Mi riferisco a tutte quelle riviste che puntano sul fattore local, dal generale (South as a state of mind, che parla dello “spirito del Sud”) al particolare (come Boat, in cui a ogni uscita l’intera redazione si sposta in una nazione differente e lavora con la gente del posto alla realizzazione del volume, o Local Magazine, che dedica ogni numero a una città diversa, preferibilmente piccola e sconosciuta, fino a Chalet in cui una città viene esplorata dalla sella di una bici) o addirittura al particolarissimo (quelli di Flaneur fanno un’intera rivista su una sola via!).

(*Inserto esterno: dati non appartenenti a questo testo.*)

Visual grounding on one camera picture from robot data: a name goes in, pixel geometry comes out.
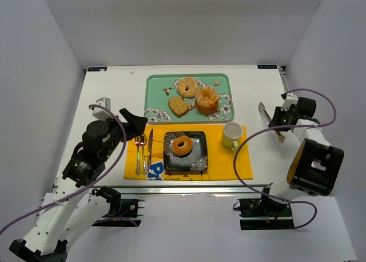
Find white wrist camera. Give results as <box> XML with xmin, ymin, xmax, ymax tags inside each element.
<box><xmin>89</xmin><ymin>97</ymin><xmax>111</xmax><ymax>121</ymax></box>
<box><xmin>281</xmin><ymin>93</ymin><xmax>299</xmax><ymax>110</ymax></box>

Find brown bread slice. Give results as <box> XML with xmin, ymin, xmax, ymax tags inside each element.
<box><xmin>168</xmin><ymin>97</ymin><xmax>189</xmax><ymax>118</ymax></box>

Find black floral square plate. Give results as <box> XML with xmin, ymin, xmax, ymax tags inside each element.
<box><xmin>164</xmin><ymin>131</ymin><xmax>208</xmax><ymax>172</ymax></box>

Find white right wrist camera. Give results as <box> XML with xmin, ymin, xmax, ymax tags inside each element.
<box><xmin>281</xmin><ymin>93</ymin><xmax>299</xmax><ymax>110</ymax></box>

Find sugared bundt cake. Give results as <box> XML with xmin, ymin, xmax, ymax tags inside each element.
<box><xmin>195</xmin><ymin>86</ymin><xmax>220</xmax><ymax>114</ymax></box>

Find left blue corner label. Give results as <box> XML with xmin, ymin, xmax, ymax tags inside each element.
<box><xmin>87</xmin><ymin>66</ymin><xmax>107</xmax><ymax>72</ymax></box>

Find orange glazed donut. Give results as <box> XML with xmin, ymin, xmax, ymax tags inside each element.
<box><xmin>172</xmin><ymin>136</ymin><xmax>193</xmax><ymax>157</ymax></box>

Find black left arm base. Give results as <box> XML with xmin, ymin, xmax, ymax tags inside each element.
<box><xmin>92</xmin><ymin>199</ymin><xmax>145</xmax><ymax>228</ymax></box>

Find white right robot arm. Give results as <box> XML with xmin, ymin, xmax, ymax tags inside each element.
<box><xmin>258</xmin><ymin>94</ymin><xmax>344</xmax><ymax>203</ymax></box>

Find iridescent knife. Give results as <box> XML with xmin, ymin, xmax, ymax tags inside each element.
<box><xmin>147</xmin><ymin>128</ymin><xmax>154</xmax><ymax>173</ymax></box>

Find metal tongs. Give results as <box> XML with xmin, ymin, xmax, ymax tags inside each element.
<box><xmin>258</xmin><ymin>102</ymin><xmax>285</xmax><ymax>143</ymax></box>

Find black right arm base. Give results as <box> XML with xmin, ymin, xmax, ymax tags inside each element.
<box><xmin>233</xmin><ymin>197</ymin><xmax>295</xmax><ymax>231</ymax></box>

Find right blue corner label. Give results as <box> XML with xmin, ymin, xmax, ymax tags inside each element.
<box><xmin>257</xmin><ymin>65</ymin><xmax>277</xmax><ymax>69</ymax></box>

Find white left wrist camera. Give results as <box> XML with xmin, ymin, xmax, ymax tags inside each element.
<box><xmin>89</xmin><ymin>97</ymin><xmax>111</xmax><ymax>121</ymax></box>

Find aluminium table frame rail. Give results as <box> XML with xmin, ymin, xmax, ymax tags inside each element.
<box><xmin>41</xmin><ymin>183</ymin><xmax>272</xmax><ymax>201</ymax></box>

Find blue corner label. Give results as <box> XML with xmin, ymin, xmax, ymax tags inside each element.
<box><xmin>257</xmin><ymin>65</ymin><xmax>277</xmax><ymax>69</ymax></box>
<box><xmin>87</xmin><ymin>66</ymin><xmax>107</xmax><ymax>72</ymax></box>

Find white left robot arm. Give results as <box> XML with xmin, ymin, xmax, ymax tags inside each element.
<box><xmin>9</xmin><ymin>106</ymin><xmax>148</xmax><ymax>261</ymax></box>

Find iridescent fork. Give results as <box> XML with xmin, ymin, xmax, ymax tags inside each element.
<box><xmin>135</xmin><ymin>136</ymin><xmax>142</xmax><ymax>176</ymax></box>

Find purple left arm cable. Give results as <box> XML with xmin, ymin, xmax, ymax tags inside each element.
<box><xmin>0</xmin><ymin>104</ymin><xmax>127</xmax><ymax>237</ymax></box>

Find yellow printed placemat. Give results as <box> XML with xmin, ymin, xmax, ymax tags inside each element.
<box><xmin>124</xmin><ymin>124</ymin><xmax>237</xmax><ymax>181</ymax></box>

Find pale yellow mug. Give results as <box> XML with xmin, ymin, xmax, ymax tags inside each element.
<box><xmin>221</xmin><ymin>122</ymin><xmax>244</xmax><ymax>151</ymax></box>

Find pale glazed bagel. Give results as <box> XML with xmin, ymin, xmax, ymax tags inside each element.
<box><xmin>177</xmin><ymin>77</ymin><xmax>198</xmax><ymax>98</ymax></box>

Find green floral tray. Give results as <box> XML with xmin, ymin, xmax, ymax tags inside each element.
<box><xmin>144</xmin><ymin>73</ymin><xmax>234</xmax><ymax>124</ymax></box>

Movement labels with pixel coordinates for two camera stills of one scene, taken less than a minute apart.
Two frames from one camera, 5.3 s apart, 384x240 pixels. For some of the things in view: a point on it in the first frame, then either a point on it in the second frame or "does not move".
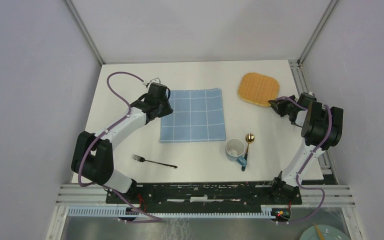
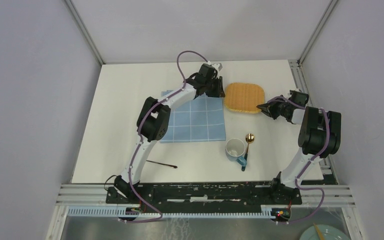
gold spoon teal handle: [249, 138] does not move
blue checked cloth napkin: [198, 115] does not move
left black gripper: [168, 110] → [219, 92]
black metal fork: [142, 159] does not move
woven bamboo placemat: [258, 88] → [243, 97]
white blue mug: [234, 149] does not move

Stringere il cerchio, dunque. O meglio ancora stringerselo attorno (Google dopotutto ci ha basato un intero social network—di relativo successo, d’accordo—sulle cerchie), e celebrare l’insieme, l’unione, attraverso un magazine, come fanno già da un paio di anni quelli di Kinfolk e come hanno iniziato a fare ora i francesi di Pinholet, rivista che vive nel punto d’intersezione tra l’arte, il viaggio e la collaborazione tra simili, e che realizza ogni singola uscita all’interno di una comunità di artisti locali che condividono intenti e visioni.
Il primo numero, che verrà pubblicato a metà novembre, è tutto su Hong Kong.